[Required action]:
Everything from the line containing "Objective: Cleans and" to the end of the data must be duplicated word for word, and nothing else may appear.

[Supplied data]:
──────────────────────────────

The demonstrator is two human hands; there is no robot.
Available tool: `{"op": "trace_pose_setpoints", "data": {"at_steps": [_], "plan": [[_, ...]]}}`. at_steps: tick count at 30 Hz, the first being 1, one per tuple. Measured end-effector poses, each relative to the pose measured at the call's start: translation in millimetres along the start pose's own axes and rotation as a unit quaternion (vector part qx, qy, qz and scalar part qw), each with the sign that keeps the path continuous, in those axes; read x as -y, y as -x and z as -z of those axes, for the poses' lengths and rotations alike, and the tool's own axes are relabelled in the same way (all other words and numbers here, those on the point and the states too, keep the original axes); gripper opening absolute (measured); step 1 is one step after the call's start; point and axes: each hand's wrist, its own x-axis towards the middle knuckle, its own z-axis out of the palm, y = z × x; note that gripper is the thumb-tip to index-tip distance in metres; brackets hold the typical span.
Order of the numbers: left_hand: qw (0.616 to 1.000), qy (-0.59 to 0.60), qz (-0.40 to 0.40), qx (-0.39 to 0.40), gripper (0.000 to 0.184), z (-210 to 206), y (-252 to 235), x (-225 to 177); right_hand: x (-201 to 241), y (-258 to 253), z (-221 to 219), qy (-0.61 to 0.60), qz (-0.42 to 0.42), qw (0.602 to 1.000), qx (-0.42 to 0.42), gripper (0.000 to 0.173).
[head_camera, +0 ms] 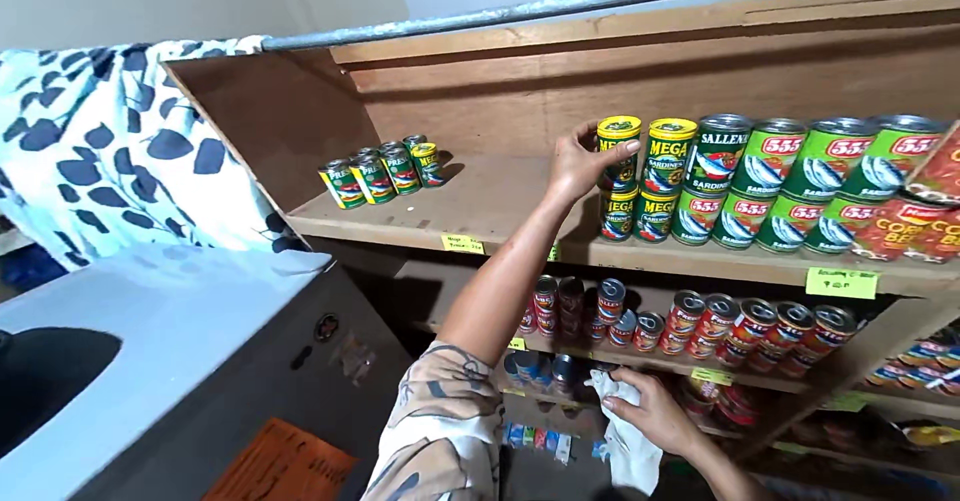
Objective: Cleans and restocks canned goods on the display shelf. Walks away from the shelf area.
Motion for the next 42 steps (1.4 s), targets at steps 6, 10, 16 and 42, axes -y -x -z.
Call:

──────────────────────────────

[Your solution]:
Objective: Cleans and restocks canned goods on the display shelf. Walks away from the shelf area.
Motion for the next 42 steps (1.4 s), targets at steps 6, 10, 16 and 42, axes -y -x -z.
Call:

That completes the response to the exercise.